7. How do we authenticate user requests

Tokens obtained via login, or externally via third party providers (auth0) need to be part of the request (authorisation header).

We could support multiple types of tokens:

8. How do we authorise requests with a JWT

Note: we can encode user membership to groups, via their roles, or we can encode all the permissions.
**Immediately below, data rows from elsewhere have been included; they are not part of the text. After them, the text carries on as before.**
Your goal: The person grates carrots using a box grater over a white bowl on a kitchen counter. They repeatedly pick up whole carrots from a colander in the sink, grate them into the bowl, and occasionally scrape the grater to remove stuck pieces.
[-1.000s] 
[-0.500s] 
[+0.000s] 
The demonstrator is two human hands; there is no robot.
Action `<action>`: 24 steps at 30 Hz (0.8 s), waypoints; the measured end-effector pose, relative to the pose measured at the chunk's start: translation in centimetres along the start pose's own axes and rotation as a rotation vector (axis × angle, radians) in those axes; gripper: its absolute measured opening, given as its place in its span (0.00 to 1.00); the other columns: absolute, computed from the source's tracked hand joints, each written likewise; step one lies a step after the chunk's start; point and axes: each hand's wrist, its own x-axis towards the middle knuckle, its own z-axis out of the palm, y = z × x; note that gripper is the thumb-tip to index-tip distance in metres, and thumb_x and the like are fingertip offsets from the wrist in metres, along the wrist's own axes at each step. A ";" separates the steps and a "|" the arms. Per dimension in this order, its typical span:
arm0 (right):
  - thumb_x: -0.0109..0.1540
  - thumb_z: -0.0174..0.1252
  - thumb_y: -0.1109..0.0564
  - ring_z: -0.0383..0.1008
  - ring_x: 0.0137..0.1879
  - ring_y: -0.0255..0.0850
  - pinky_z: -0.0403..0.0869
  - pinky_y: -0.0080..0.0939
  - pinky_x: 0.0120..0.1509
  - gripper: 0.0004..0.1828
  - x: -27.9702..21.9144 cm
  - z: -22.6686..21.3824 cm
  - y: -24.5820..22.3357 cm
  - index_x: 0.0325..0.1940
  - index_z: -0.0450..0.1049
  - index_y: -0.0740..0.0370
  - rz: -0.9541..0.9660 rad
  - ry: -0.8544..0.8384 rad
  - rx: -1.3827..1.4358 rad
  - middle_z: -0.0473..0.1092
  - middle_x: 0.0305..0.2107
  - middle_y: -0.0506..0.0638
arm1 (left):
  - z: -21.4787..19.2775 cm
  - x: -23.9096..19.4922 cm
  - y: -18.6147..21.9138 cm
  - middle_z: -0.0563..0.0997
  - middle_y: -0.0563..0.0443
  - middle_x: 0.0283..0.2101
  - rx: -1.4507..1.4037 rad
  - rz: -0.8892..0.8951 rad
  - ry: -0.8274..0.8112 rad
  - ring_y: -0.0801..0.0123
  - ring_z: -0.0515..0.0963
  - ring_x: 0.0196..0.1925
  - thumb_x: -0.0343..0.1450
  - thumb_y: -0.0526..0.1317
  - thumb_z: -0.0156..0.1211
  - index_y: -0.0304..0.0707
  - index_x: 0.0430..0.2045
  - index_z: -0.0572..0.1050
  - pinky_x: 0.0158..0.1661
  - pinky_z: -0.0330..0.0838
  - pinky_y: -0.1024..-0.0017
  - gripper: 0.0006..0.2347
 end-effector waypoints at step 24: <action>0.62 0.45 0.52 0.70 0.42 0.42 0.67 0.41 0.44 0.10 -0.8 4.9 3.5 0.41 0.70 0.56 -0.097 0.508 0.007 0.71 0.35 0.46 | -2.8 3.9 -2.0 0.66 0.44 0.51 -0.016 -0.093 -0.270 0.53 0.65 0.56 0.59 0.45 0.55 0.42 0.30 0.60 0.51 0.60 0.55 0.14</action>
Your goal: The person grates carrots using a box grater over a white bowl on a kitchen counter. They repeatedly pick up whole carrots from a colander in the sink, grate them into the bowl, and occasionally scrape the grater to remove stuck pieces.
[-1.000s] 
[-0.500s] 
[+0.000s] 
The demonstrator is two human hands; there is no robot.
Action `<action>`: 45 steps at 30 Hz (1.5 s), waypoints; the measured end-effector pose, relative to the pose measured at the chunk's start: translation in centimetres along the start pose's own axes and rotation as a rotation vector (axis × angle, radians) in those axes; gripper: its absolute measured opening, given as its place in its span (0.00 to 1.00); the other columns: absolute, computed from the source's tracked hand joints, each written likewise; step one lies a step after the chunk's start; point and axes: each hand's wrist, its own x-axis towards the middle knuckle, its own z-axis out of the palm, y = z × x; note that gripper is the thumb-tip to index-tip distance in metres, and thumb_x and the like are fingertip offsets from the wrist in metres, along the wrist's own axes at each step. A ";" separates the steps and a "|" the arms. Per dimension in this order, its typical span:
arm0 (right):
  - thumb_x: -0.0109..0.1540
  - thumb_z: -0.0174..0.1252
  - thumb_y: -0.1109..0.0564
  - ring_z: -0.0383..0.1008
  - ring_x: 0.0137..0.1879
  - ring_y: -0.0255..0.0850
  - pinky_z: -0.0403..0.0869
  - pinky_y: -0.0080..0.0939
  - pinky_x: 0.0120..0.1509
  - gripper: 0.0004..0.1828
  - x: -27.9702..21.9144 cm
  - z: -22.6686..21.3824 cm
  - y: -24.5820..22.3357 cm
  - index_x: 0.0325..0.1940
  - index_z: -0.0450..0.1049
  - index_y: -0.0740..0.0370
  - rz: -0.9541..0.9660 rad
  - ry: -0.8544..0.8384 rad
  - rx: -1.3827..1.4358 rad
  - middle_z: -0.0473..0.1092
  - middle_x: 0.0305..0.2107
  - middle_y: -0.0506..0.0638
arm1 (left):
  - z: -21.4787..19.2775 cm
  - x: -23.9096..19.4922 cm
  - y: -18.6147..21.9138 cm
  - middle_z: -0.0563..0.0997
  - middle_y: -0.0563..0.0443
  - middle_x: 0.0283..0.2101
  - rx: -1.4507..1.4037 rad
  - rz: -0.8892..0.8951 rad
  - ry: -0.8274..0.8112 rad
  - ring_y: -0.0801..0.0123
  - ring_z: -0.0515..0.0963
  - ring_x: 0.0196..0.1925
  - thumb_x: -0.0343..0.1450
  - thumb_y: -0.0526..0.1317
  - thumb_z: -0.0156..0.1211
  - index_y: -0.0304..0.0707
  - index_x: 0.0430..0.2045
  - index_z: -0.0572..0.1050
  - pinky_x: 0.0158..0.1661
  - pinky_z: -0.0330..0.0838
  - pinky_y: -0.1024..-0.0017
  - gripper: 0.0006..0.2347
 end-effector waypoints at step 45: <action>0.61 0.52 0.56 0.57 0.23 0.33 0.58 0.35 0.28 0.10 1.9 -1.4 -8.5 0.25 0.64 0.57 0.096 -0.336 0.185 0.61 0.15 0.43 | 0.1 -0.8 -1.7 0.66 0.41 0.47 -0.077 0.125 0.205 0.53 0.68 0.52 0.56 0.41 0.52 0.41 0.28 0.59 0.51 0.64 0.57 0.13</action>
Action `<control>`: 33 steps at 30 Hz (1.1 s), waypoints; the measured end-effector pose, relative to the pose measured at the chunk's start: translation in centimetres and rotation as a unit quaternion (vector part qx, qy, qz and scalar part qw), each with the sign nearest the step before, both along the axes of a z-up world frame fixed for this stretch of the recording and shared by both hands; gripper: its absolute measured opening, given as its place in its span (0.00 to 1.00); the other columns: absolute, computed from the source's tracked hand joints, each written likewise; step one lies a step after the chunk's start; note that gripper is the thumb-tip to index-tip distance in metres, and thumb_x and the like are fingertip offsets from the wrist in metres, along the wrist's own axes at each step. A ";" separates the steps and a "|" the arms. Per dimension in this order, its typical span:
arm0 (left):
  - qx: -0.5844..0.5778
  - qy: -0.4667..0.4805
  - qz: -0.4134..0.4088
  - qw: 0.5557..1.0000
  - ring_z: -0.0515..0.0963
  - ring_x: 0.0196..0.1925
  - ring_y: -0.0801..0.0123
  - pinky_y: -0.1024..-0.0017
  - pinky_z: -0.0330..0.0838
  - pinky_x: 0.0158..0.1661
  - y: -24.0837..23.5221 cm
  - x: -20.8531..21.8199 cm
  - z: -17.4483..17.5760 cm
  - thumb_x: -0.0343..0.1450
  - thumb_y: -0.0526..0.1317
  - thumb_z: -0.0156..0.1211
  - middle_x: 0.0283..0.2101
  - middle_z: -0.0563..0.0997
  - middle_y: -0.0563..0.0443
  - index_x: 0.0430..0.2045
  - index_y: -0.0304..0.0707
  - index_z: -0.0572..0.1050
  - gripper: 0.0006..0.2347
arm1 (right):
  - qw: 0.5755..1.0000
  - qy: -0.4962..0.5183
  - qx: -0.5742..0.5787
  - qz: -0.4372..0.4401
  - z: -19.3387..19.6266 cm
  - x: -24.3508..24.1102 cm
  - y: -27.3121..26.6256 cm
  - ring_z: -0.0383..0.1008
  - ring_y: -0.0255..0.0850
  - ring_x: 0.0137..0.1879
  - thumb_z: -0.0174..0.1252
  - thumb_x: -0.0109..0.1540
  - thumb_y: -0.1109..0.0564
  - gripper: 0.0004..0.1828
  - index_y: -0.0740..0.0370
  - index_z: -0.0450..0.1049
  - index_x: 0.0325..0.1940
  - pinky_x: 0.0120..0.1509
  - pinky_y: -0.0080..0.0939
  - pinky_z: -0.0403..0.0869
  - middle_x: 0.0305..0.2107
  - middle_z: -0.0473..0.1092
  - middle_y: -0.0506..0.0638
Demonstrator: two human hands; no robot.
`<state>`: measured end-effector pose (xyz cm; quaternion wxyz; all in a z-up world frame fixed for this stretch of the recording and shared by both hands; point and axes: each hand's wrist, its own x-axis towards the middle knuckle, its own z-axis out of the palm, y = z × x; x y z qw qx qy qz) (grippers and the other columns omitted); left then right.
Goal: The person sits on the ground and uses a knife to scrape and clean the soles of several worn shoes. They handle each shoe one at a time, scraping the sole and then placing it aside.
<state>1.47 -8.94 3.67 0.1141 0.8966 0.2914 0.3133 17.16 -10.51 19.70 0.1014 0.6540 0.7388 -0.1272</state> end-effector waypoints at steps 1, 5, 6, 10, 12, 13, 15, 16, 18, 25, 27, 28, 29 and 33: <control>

However as a user belongs to an increasing number of groups, this might not scale very well and result in very long claims.

9. How do we authorise requests with an opaque token

11. How a user joins a group

We could implement a simple mutation:

type JoinRequest {
   user: User!,
   group: Group!,
   status: [pending, accepted, rejected, expired],
   createdAt,
   updatedAt
}

mutation {
  joinGroup(group: id) { 
    id,
    group {
       id
    },
    user {
       id
    },
    status
  }  
}

12. How a group admin accepts a join request

We could implement a mutation such as:

mutation {
  updateJoinGroupRequest(id: "...", status: "accepted") { 
    id,
    group {
       id
    },
    user {
       id
    },
    status
  }  
}

By accepting a request, a new role is created for that user for that group. The presence of that role defines the membership of that user in that role.

13. How do we scope range queries

We will need to protect every query that returns a range of resources, eg. get all groups, get all shipments, and return only those resources the user has actually access to. This needs further investigation.